▸ About this exercise:
Gather every line in the records below that contains the word "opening".

▸ Data listing:
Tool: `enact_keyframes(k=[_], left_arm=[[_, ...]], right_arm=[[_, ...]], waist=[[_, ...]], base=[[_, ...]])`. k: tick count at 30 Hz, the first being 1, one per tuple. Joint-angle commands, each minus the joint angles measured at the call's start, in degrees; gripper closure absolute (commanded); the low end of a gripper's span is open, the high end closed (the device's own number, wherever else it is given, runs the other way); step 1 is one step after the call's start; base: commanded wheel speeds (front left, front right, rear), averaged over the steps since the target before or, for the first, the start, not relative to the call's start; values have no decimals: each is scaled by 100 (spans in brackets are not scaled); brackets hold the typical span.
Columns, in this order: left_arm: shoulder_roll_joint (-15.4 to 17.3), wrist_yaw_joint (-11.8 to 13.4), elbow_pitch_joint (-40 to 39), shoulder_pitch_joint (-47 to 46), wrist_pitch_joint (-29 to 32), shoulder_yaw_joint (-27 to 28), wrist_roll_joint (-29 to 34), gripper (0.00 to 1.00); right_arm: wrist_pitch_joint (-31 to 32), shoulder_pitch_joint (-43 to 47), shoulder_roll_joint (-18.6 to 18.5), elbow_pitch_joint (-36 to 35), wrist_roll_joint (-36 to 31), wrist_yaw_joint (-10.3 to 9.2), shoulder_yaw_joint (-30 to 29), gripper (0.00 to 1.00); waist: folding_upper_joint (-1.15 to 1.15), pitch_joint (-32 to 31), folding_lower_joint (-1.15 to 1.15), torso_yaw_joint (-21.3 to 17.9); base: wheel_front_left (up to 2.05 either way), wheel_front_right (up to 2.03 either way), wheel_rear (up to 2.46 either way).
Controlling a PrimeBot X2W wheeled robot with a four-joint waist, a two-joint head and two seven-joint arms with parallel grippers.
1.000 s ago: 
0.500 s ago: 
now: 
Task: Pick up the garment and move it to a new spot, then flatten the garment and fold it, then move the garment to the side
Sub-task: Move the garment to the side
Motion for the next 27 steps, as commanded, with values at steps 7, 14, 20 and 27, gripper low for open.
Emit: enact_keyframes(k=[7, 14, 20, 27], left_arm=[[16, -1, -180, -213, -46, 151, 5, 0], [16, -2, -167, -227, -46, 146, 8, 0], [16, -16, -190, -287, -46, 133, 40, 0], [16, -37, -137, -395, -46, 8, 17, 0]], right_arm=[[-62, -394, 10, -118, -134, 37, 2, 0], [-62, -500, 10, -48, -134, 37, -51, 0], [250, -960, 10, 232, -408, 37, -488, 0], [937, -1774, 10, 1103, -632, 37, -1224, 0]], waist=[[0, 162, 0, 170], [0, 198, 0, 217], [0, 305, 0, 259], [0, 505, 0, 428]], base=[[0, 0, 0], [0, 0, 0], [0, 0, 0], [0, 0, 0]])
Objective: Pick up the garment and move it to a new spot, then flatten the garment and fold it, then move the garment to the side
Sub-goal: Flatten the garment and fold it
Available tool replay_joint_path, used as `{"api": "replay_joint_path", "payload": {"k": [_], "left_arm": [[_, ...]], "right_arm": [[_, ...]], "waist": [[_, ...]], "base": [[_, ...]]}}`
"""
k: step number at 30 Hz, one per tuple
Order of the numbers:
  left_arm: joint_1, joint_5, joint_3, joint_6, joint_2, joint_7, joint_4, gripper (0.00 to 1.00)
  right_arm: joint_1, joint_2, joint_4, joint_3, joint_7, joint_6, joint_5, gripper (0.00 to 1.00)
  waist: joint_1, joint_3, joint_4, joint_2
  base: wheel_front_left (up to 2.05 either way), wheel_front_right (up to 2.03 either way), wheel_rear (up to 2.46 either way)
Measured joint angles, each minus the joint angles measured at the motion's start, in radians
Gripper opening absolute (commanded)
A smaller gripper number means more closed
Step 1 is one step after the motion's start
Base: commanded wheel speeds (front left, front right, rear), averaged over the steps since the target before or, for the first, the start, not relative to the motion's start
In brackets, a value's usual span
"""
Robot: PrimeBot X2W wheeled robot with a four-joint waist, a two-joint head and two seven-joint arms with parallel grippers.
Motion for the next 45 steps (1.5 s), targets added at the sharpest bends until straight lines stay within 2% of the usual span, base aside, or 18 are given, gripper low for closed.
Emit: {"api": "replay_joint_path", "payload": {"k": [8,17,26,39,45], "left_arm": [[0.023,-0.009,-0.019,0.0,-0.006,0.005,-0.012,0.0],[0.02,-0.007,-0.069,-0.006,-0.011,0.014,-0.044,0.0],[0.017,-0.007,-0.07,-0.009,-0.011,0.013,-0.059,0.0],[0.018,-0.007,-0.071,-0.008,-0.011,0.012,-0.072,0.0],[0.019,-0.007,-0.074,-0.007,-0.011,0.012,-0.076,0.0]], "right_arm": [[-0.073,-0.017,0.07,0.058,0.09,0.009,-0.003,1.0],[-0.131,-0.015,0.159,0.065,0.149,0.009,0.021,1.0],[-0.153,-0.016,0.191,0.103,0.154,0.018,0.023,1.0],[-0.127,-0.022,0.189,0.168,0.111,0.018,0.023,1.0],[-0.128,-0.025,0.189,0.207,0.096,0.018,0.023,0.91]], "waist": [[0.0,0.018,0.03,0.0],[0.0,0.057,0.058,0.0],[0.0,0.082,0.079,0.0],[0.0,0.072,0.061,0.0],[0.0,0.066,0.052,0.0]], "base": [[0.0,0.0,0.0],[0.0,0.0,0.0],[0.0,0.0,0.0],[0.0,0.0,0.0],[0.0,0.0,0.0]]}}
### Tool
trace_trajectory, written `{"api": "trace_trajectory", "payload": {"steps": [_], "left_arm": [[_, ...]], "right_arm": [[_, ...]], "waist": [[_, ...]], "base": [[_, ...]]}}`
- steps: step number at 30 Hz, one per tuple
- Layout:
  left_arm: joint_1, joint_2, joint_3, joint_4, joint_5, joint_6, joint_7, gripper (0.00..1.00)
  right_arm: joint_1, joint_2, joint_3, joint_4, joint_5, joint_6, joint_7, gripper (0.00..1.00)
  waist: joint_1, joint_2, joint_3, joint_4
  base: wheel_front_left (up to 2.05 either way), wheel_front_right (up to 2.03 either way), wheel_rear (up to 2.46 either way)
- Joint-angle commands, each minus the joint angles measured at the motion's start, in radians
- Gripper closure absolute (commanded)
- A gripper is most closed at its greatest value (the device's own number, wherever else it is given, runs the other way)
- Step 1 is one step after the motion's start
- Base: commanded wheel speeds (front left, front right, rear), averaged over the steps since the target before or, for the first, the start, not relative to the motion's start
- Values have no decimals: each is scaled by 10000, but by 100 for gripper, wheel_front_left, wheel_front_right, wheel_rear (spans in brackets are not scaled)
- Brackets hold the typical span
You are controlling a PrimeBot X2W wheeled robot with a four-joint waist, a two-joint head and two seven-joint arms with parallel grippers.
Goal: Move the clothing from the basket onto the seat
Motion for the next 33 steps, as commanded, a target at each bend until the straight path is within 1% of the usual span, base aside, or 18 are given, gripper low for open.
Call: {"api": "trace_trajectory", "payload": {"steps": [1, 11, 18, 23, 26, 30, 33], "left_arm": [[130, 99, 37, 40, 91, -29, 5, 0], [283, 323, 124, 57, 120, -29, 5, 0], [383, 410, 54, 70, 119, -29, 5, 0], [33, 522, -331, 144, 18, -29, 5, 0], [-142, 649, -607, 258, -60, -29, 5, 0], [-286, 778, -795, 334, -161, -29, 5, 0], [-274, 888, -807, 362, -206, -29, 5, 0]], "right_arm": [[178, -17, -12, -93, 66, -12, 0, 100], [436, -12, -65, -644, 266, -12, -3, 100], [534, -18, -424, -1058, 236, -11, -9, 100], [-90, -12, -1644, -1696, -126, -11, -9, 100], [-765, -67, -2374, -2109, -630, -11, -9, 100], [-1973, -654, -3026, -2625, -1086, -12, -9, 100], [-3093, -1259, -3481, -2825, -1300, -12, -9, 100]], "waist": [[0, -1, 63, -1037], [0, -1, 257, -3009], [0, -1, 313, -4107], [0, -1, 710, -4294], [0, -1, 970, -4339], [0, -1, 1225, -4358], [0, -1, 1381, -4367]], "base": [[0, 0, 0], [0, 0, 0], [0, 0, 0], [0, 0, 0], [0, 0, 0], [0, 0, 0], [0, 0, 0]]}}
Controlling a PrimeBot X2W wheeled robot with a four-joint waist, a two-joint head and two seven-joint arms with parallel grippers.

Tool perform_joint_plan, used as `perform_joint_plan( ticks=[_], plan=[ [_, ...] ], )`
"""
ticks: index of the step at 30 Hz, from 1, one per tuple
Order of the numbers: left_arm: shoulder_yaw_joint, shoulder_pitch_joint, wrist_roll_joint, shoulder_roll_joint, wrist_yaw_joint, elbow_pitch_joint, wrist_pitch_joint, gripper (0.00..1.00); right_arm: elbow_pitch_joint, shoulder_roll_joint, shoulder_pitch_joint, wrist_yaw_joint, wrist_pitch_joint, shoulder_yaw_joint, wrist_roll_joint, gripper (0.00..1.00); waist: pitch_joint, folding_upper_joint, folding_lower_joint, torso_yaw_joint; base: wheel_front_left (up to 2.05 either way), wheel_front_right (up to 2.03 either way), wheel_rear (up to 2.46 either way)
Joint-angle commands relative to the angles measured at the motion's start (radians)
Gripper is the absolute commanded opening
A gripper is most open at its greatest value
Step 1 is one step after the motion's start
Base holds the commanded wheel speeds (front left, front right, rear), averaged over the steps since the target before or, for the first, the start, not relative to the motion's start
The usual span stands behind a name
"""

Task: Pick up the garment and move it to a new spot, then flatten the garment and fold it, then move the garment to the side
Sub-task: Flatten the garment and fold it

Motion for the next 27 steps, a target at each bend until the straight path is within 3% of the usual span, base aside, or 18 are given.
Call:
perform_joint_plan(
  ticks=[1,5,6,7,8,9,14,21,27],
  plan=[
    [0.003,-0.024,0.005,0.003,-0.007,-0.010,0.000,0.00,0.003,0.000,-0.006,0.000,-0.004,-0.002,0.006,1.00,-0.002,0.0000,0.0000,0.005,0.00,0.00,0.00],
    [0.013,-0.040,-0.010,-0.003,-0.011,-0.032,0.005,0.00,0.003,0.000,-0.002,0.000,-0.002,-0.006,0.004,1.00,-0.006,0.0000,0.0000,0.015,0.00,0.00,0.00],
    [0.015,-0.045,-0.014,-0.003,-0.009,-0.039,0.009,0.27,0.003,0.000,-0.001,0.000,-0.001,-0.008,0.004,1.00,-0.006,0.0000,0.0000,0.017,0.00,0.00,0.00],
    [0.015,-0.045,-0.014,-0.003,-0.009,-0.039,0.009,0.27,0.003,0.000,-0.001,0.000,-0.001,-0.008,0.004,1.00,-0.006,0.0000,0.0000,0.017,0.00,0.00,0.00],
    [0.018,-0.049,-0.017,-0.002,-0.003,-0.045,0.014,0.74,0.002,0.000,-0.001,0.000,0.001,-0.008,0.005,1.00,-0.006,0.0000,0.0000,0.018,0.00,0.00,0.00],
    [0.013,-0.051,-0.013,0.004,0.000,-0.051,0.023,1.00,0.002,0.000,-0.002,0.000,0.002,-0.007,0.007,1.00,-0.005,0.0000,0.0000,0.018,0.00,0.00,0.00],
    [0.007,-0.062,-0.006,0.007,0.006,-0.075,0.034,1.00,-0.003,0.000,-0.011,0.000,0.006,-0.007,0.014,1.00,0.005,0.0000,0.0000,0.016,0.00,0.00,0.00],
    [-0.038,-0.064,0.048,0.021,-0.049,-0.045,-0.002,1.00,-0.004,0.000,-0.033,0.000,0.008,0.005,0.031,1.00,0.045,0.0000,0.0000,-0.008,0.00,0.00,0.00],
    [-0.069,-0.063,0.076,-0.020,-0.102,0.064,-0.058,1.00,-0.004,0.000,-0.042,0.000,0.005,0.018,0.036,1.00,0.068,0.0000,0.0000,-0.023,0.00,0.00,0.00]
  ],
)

▸ Completed exercise:
Gripper opening absolute (commanded)
Gripper is the absolute commanded opening

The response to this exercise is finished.